Every once in a while, though, during a great dining experience, I come across a dish that just doesn’t work. I’m not talking about something I just don’t like but others like… I’m looking at you, pineapple on pizza… but downright flaws or bad decisions on the part of the chef or menu planner. In short, I’m talking about efforts that challenge the old adage, “Just because you can doesn’t mean you should.” I will absolutely tell you about such issues when they arise, as part of an otherwise positive review. Fair is fair. So, more out of grief than anger and in the spirit of offering some helpful advice, let’s take today’s space to talk about a dozen slip-ups and slides I’ve come across recently.

  • If the first words out of the waiter’s mouth are an invitation to buy a drink, that gives me a clue about the direction of the restaurant, not the food. Give me ice water please, and lots of ice. Oh, and put some salt or pepper on the table, mmm-kay? I’m sure the chef knows best, but individual tastes vary.
  • One of the most common, annoying, and easily avoidable problems occurs in the salad plate. Please don’t just grab a handful of mixed lettuce from the big box labeled ‘washed and ready to serve’, toss it on a salad plate and send it off without picking the greens first . Those slimy black bits of rotting leaves are there whether you want to believe it or not, and they’re distinctly unappetizing.
  • Speaking of salads, if you want to make me grumpy, just take a traditional dish that’s perfect in its simplicity – like a caprese salad – and drizzle it with balsamic vinegar. As I wrote in a 2017 review of a restaurant I won’t name at this late date, “I would graciously suggest that less is more, especially when it comes to classic dishes like this salad. emblematic of Capri. Caprese is perfect as a simple and balanced presentation of fresh basil leaves, juicy fresh tomatoes and fresh, creamy mozzarella, drizzled with olive oil and a little lemon juice. [Redacted] imagine it with hints of oily, tangy pesto and a decorative criss-cross balsamic pattern…the culinary equivalent of a little too much eyeshadow and mascara. ’nuff said.
  • A lot of people get upset when the menu reveals the farm of origin of meats and produce, but I like it. Support our local farmers! However, I’m not so smiling when the menu goes on to list all the interesting ingredients of the dish… without mentioning the main ingredient. Why describe a salad as “cucumbers, zucchini slices, cherry tomatoes and hearts of palm” without mentioning that it’s mostly lettuce?
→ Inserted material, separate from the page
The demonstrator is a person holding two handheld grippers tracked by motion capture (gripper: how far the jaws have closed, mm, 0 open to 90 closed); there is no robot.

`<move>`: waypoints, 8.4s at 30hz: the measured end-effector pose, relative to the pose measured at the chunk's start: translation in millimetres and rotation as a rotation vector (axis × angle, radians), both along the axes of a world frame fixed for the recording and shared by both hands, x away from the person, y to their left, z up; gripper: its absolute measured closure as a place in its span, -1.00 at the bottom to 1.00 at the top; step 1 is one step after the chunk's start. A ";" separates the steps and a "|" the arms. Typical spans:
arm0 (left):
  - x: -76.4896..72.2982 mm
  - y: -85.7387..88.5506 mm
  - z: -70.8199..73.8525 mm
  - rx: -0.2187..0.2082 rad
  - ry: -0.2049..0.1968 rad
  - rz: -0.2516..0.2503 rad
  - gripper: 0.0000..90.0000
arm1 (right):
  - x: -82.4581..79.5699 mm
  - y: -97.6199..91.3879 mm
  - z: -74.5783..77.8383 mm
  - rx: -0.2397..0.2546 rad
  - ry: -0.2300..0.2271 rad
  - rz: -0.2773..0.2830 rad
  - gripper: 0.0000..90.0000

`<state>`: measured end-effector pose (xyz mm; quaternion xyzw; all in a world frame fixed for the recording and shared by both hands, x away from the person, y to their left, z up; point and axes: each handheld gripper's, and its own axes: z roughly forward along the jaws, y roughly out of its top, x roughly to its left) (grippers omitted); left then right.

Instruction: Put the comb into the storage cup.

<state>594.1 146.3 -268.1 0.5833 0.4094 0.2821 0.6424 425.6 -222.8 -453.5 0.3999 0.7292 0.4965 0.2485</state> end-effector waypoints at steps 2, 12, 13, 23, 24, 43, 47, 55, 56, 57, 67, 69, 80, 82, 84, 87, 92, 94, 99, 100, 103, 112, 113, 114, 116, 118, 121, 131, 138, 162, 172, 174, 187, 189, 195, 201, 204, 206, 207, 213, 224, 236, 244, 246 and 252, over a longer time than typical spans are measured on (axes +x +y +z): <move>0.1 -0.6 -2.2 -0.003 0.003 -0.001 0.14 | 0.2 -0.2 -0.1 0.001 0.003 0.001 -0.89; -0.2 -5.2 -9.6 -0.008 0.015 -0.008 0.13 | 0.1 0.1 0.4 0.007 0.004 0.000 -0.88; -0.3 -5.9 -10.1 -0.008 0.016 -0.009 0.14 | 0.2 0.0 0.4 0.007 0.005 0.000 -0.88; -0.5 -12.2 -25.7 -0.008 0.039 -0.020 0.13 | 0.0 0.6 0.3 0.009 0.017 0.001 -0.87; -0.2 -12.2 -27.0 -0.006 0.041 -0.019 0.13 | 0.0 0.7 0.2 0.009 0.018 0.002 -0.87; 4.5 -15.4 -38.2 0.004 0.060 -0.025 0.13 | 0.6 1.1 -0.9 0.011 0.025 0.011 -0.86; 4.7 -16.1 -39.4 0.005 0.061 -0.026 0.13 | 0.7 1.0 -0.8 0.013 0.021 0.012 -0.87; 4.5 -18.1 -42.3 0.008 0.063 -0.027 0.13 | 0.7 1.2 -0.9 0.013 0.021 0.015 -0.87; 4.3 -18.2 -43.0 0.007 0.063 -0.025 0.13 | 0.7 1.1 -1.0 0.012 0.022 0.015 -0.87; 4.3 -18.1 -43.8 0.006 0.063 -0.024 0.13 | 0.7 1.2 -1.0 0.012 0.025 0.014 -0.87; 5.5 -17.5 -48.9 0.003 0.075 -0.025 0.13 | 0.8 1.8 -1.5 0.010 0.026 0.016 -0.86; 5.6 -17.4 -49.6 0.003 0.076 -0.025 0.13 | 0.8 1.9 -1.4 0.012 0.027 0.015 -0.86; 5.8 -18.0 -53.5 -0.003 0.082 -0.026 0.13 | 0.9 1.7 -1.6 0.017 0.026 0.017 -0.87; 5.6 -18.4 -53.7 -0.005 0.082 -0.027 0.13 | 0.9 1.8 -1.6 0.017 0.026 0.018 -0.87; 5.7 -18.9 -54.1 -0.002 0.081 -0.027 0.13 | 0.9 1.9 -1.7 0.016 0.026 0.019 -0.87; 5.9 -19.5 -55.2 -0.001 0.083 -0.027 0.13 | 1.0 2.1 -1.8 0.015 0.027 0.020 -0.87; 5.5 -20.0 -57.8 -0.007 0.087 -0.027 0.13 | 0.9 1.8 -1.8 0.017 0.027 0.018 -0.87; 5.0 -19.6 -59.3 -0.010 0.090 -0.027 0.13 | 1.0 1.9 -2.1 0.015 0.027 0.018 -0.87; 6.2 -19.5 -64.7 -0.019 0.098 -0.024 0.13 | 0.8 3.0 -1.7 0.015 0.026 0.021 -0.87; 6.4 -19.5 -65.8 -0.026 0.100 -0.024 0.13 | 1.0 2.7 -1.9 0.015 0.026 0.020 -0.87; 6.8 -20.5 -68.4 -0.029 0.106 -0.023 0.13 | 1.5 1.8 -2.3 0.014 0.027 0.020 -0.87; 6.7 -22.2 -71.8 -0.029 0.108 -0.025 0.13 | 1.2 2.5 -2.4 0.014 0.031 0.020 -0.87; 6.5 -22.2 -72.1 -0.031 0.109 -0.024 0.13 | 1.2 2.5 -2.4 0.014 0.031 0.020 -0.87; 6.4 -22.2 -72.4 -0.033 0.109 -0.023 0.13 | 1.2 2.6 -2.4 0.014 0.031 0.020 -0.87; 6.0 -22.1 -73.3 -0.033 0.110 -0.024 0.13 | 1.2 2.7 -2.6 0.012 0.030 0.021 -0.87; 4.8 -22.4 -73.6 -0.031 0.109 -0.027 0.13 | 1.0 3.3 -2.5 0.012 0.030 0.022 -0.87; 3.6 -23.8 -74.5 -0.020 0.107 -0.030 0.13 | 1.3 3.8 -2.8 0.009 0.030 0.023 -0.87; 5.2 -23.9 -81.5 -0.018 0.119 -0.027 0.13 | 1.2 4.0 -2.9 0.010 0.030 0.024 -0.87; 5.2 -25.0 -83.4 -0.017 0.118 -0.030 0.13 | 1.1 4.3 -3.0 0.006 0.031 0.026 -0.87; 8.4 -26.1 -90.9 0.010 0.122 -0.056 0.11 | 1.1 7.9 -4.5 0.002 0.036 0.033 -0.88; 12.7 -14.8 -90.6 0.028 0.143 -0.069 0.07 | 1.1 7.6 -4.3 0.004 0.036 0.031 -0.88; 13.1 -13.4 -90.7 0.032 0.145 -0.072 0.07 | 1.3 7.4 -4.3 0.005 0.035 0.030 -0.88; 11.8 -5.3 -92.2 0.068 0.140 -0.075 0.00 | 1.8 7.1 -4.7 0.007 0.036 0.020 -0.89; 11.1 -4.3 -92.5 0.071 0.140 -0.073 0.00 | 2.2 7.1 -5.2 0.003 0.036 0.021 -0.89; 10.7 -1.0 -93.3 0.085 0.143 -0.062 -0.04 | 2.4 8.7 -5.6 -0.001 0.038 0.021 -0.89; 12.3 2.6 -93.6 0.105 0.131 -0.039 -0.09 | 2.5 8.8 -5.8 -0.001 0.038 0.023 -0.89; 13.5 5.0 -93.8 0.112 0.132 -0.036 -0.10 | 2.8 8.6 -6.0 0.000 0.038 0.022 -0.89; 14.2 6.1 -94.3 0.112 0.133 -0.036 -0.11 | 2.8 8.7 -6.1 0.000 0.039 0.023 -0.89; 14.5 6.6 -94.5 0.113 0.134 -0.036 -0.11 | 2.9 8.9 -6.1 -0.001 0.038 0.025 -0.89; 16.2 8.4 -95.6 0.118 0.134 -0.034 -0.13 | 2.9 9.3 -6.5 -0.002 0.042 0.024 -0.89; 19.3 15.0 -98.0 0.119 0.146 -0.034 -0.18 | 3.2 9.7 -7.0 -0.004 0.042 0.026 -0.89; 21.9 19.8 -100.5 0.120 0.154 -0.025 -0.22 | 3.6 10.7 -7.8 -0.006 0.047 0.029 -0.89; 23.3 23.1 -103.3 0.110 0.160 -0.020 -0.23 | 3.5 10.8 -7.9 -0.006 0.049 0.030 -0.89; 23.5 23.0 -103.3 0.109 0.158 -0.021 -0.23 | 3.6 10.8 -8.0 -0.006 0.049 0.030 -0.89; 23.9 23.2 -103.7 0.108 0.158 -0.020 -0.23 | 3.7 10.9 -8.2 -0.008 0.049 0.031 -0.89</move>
  • Speaking of menu trouble: if the chef decides it would be a good idea to add some hot spices to a dish that isn’t usually hot, that’s fine with me. Give me warmth. But some people are not so enthusiastic. Do it if you want, but let us know!
  • According to Cornell University’s Alliance for Science, about 10% of Americans over the age of 18 consider themselves vegan or vegetarian as of January 2022, and that number is growing. Restaurants cater to this market, and that’s good. But it makes sense that the chef would dedicate the same creativity to one or two vegan entrees as he does to meat, poultry and fish. Offering a platter of side dishes won’t be enough, and slathering a grilled portobello with, yes, balsamic either. Create some really interesting plant-based starters and main courses. Ten percent of your customers will thank you.
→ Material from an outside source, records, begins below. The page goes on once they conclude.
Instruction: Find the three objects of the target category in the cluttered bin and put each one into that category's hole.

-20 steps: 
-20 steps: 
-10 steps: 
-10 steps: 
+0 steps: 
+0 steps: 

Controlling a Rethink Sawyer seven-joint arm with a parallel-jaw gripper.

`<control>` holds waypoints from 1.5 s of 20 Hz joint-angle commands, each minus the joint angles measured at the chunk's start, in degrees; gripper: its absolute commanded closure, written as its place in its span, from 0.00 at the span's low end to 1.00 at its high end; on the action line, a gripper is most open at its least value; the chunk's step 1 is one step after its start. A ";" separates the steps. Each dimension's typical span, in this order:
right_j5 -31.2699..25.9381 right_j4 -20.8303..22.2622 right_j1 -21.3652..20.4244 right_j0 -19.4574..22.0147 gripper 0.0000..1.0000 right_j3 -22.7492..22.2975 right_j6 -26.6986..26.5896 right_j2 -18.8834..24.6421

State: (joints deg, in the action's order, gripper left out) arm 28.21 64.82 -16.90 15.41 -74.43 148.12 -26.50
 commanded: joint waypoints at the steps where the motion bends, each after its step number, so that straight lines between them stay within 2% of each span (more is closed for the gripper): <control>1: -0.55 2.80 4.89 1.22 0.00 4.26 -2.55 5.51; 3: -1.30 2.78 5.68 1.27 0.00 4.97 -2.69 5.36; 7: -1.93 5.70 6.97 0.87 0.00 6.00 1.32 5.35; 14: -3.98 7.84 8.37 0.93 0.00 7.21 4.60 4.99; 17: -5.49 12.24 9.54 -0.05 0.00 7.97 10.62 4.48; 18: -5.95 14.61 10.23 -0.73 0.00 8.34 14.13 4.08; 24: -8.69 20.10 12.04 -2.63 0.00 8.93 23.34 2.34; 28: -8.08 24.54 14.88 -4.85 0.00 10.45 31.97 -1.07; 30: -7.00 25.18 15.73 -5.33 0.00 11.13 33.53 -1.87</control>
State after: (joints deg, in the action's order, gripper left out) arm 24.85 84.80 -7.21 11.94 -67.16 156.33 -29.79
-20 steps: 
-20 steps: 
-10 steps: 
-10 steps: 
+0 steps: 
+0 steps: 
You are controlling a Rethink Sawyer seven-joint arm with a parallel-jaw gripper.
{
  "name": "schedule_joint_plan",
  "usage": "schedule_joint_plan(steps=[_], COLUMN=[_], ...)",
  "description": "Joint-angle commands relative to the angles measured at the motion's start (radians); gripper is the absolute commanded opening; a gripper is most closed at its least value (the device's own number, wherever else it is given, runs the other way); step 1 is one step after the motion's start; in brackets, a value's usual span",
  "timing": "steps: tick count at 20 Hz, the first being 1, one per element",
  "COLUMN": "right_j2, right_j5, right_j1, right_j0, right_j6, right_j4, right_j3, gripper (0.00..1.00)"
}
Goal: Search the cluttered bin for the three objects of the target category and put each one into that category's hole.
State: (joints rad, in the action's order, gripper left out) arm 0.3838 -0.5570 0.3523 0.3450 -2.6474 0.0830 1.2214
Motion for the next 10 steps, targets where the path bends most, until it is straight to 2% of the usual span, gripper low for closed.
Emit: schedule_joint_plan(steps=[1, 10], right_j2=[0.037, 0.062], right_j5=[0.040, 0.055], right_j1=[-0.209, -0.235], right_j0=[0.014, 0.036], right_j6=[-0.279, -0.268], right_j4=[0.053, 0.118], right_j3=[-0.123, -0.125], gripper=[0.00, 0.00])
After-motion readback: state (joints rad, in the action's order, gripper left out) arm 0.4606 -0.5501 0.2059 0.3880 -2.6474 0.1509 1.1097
  • If you offer risotto as a main course, do it right. This classic Italian rice dish is best made to order. Unfortunately, this is a process of at least 30 minutes, which is problematic in a restaurant. A good chef can make a decent risotto ahead of time and finish it to order, but I’ve seen pitiful imitations of risotto made with long-grain rice and cream. Just say no.
  • Speaking of entrees, it’s possible that some people like their entree salty made of sweet entrees, because America is in love with sugar. But really? Burgers covered in tomato “jam”? Scallops with honey vinaigrette? Brussels sprouts in a peach juice reduction? Nope. Please don’t.
  • Timing matters. It can be difficult to keep on top of this in a company with labor issues, but please try to get the finished dish moving forward. Take the steak out while it’s hot, and before the heat turns off, cook it past that nice rare medium. Get that frozen treat out quickly, before it melts into a sweet but gooey mess.
  • Finally, when it’s time for dessert, why rush and make us wait 20 minutes for the coffee to go with it? Some people want coffee with dessert. Ask, please! Alright, declaim. Don’t get me wrong: I still love this job and the good people in the company. But there is always room for improvement.